As Vladamir Putin confirms that Edward Snowden is indeed in the transit lounge at Moscow airport, the most interesting detail in today’s news is the useful Russian saying in the headline above.

Putin lashed out at US accusations that the Kremlin was harbouring a fugitive. “Any accusations against Russia are nonsense and rubbish,” Putin said.

He also appeared to throw his support behind Snowden, as well as the WikiLeaks founder Julian Assange, currently holed up at Ecuador’s embassy in London.

“Assange and Snowden consider themselves human rights activists and say they are fighting for the spread of information,” he said. “Ask yourself this: should you hand these people over so they will be put in prison?

“In any case, I’d rather not deal with such questions, because anyway it’s like shearing a pig – lots of screams but little wool.”

Julia Ioffe writes: Okay, so Putin doesn’t want to shear a pig — great? Poor, relieved pig? And: what?

What it means is that it is useless, thankless work: pigs, after all, have no fleece. It is an old, if rather obscure Russian saying that comes from a series that can be best described as “the Devil is a moron” series. The original is: “The devil sheared a pig—lots of squealing, but little fleece.” (Also: “The devil struck flint against rock, and got a shower of goblins and mermaids.”)

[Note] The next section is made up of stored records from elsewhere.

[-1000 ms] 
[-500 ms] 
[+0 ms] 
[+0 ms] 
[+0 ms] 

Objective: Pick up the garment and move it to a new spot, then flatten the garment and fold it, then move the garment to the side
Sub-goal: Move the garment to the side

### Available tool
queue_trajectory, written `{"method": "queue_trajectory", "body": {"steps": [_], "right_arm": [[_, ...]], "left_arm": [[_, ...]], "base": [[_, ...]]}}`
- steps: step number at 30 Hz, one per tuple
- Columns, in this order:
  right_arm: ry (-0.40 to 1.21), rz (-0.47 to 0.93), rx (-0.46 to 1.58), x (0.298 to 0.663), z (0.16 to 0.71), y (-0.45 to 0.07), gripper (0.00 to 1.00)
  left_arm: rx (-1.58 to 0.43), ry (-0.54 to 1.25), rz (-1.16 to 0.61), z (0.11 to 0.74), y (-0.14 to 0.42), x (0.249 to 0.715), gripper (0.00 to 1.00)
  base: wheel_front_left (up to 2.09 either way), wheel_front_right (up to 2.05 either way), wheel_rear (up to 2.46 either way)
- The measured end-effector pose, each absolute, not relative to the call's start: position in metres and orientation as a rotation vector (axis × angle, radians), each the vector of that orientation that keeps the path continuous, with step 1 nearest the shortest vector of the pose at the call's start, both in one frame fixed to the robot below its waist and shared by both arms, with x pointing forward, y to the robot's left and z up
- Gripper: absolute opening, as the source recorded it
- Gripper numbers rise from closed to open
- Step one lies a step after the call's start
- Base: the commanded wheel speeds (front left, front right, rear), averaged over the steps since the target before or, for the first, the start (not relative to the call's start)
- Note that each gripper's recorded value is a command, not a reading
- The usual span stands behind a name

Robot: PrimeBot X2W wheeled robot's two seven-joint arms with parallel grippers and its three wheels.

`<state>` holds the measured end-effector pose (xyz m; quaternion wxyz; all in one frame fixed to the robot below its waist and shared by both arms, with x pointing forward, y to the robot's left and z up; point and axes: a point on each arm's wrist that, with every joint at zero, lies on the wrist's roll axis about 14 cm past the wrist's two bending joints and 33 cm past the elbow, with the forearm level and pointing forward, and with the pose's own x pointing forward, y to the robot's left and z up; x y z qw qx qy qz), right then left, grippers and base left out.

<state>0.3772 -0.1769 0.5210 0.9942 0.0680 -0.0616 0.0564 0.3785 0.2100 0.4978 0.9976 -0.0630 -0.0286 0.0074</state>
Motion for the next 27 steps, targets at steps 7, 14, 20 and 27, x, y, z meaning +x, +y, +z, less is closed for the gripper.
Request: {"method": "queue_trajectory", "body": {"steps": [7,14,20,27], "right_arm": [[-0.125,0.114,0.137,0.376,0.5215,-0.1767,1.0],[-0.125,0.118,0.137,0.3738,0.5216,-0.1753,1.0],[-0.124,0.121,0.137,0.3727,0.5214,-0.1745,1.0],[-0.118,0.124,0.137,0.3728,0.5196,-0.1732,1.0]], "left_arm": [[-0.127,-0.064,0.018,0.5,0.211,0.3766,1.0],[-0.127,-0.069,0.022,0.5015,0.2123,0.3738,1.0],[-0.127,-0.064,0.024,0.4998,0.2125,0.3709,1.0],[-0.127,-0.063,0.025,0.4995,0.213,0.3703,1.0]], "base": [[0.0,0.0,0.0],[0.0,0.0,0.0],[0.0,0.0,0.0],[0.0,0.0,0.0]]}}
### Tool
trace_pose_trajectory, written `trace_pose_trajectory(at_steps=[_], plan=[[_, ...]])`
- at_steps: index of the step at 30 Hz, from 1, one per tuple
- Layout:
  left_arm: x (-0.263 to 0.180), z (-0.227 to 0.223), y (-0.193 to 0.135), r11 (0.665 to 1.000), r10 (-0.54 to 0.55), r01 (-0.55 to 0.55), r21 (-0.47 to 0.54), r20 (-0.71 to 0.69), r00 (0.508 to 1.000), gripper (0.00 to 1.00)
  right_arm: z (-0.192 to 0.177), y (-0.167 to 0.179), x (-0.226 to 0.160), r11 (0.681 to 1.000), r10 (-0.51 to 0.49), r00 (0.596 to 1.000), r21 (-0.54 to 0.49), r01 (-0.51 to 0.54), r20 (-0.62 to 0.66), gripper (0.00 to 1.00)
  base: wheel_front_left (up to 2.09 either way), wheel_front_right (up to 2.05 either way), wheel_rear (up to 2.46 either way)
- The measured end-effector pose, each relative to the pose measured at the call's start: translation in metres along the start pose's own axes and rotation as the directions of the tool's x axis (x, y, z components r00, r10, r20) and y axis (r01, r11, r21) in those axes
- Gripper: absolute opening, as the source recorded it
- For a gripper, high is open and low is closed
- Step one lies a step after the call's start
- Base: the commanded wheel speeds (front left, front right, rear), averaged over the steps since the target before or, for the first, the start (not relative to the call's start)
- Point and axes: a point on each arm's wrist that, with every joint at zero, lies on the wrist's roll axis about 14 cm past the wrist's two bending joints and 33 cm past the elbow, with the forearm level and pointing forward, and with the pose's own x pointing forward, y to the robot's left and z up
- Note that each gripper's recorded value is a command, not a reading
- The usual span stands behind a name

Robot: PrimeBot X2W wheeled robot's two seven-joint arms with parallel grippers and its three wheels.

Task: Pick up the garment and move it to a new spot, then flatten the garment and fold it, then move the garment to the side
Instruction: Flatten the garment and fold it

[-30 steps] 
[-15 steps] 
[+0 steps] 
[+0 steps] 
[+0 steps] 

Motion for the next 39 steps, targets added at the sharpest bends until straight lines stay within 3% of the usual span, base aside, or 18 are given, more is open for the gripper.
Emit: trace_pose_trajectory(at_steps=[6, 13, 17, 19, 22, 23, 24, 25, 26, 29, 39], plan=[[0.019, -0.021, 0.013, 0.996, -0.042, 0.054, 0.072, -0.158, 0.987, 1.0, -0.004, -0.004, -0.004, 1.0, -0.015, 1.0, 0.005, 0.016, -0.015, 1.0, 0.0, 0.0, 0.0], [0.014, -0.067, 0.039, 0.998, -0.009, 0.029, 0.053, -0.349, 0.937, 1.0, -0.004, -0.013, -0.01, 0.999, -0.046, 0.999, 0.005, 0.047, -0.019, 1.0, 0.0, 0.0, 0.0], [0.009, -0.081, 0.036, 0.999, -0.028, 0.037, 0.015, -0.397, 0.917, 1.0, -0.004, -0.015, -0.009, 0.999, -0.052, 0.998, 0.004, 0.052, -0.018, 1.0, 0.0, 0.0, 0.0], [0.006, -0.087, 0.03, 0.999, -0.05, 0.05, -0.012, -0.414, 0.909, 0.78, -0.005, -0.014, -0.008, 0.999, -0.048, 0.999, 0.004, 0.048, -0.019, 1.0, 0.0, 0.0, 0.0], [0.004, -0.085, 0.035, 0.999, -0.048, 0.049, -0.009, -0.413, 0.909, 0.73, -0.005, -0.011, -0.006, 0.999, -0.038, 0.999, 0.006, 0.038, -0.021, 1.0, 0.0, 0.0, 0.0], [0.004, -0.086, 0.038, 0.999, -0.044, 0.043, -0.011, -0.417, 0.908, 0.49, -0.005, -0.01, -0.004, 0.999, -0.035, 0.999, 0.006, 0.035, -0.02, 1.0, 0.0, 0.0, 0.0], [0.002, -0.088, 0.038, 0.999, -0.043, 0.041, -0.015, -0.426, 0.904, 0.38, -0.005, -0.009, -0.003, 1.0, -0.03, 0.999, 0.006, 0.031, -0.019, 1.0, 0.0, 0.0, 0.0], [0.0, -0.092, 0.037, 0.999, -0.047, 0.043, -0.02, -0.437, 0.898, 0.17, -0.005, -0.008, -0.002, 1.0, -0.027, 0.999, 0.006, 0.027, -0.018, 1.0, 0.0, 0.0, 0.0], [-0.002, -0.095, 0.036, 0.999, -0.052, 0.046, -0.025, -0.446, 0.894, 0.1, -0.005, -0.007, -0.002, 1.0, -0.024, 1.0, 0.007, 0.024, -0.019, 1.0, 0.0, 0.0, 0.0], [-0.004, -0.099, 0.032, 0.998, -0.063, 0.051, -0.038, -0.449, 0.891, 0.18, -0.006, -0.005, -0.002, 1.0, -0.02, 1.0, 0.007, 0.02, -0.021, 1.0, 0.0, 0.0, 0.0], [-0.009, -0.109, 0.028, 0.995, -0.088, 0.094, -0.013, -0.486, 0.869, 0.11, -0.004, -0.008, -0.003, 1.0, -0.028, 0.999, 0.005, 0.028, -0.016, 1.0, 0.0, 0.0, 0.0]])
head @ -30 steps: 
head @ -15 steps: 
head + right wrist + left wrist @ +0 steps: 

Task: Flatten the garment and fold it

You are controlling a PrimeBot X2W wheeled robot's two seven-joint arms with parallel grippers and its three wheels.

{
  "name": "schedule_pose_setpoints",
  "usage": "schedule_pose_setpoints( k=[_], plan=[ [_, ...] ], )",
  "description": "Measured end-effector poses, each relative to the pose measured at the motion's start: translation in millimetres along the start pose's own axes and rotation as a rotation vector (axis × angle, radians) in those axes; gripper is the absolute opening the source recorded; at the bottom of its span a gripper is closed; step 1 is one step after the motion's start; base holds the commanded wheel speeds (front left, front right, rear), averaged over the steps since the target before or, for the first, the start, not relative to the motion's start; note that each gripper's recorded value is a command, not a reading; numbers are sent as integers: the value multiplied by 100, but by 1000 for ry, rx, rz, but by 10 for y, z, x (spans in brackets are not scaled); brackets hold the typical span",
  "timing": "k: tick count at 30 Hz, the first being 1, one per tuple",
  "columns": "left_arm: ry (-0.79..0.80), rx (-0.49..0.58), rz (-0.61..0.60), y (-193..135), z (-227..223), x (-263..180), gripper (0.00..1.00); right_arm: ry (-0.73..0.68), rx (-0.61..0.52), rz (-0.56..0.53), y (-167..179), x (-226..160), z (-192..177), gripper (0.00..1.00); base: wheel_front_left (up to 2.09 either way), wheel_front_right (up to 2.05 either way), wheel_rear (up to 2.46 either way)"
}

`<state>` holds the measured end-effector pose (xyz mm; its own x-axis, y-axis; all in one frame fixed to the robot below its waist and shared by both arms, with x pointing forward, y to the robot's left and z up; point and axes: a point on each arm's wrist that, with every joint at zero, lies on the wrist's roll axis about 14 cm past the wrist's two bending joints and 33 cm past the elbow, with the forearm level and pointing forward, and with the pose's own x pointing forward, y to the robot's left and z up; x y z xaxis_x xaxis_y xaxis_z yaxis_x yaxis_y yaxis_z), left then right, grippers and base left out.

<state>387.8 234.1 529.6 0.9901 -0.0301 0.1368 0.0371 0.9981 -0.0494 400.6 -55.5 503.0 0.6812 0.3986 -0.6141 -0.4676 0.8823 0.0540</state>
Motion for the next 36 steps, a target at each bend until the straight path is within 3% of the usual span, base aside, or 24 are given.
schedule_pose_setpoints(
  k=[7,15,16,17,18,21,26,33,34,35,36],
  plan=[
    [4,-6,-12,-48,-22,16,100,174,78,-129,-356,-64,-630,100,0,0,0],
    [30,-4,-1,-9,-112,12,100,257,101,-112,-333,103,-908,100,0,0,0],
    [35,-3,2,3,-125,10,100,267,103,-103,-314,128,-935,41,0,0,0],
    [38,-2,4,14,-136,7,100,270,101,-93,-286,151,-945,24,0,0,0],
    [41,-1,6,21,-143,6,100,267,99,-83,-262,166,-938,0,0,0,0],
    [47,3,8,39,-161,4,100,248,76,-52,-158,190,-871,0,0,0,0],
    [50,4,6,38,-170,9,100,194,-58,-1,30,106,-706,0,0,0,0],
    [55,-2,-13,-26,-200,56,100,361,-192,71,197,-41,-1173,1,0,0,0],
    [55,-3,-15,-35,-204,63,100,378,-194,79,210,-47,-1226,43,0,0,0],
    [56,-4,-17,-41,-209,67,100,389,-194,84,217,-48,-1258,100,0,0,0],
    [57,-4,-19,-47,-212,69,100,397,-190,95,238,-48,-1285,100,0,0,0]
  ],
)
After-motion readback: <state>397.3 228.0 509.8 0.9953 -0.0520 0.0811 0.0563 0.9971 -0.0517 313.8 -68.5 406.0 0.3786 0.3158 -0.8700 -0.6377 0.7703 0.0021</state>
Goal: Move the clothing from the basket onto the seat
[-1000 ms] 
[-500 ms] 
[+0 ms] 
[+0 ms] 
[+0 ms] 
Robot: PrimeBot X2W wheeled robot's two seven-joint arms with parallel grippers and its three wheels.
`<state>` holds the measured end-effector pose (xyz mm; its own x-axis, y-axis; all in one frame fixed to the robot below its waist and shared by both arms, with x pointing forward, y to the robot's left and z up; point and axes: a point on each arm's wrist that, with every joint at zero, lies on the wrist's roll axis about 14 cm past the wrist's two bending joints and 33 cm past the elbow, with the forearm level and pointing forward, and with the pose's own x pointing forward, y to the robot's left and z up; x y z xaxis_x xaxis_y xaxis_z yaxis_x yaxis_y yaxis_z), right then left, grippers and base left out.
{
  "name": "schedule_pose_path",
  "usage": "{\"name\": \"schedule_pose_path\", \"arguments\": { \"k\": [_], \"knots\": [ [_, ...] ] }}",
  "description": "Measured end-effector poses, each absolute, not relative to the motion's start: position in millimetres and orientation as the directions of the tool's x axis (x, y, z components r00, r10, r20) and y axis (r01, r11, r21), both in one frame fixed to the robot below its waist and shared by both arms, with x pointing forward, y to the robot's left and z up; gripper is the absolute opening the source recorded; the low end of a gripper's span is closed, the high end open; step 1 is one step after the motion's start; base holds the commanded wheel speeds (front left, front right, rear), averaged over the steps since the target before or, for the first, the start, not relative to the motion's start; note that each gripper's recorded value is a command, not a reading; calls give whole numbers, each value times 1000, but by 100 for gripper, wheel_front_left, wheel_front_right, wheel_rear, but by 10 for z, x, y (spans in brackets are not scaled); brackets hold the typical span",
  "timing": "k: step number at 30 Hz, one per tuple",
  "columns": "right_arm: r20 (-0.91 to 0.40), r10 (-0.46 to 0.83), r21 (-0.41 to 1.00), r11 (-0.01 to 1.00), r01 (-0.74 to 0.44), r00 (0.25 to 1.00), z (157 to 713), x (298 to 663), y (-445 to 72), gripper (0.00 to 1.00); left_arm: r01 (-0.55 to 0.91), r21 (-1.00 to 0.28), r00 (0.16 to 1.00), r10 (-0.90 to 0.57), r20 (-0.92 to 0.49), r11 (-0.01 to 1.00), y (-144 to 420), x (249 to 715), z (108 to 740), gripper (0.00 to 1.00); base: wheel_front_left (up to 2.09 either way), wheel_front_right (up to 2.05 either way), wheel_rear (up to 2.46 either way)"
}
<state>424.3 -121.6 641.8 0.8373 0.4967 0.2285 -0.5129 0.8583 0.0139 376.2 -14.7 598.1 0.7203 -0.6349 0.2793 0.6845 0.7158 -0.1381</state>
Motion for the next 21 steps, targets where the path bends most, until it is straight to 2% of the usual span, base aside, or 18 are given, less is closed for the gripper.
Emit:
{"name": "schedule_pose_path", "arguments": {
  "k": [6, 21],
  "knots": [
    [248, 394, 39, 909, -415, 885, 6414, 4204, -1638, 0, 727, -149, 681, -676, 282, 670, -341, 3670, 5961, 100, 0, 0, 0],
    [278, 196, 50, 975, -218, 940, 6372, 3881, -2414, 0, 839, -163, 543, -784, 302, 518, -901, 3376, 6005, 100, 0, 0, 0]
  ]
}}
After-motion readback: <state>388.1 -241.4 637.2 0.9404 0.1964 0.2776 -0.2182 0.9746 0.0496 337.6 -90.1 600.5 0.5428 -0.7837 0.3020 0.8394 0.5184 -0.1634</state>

The pig shearing comment, as it was presented to the American public, sounded like something Borat would say, and that is because most things sound ridiculous when translated literally—which is why, yes, I’m about to say it, Borat’s speech was so funny to our American ears. I frequently run into this issue myself when, offhand, I caution an American friend about someone’s “cockroaches” (psychological issues scurrying around the recesses of a normal-seeming brain), or describe someone as a “dick descended from the mountain” (a stranger or interloper), or describe someone as a “cunt with ears” (a ridiculous, useless human), or warn them that they’ll be “biting their elbows later.” (If you’ve ever tried it, you’ll know it’s pretty much impossible and it is a folksy Russian way of saying “you’ll regret it.” As in, you’ll be so twisted by the coulda, shoulda, you’ll be trying, futilely, to bite your elbows.)

They sound ridiculous, right? Well, sure, but only to a foreign ear. [Continue reading…]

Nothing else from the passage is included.